▸ **Work item**
Counting task for the data below: how many lines hold the word "left"? Answer with the number only.

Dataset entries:
****

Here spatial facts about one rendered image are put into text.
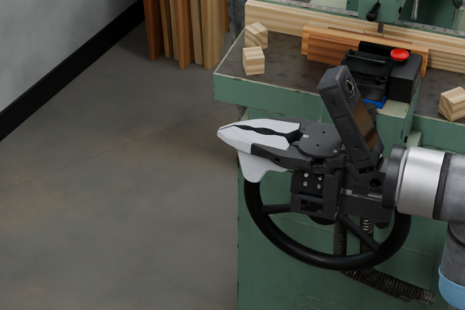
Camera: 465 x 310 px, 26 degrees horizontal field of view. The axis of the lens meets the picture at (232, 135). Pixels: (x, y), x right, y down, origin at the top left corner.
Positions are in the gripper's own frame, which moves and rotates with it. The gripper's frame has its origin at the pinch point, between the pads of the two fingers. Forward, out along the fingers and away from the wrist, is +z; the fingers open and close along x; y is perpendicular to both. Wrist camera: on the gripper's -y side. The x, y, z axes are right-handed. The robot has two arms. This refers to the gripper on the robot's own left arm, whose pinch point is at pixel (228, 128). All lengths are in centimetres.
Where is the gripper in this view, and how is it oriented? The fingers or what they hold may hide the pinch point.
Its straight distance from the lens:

****

▸ **Written response**
2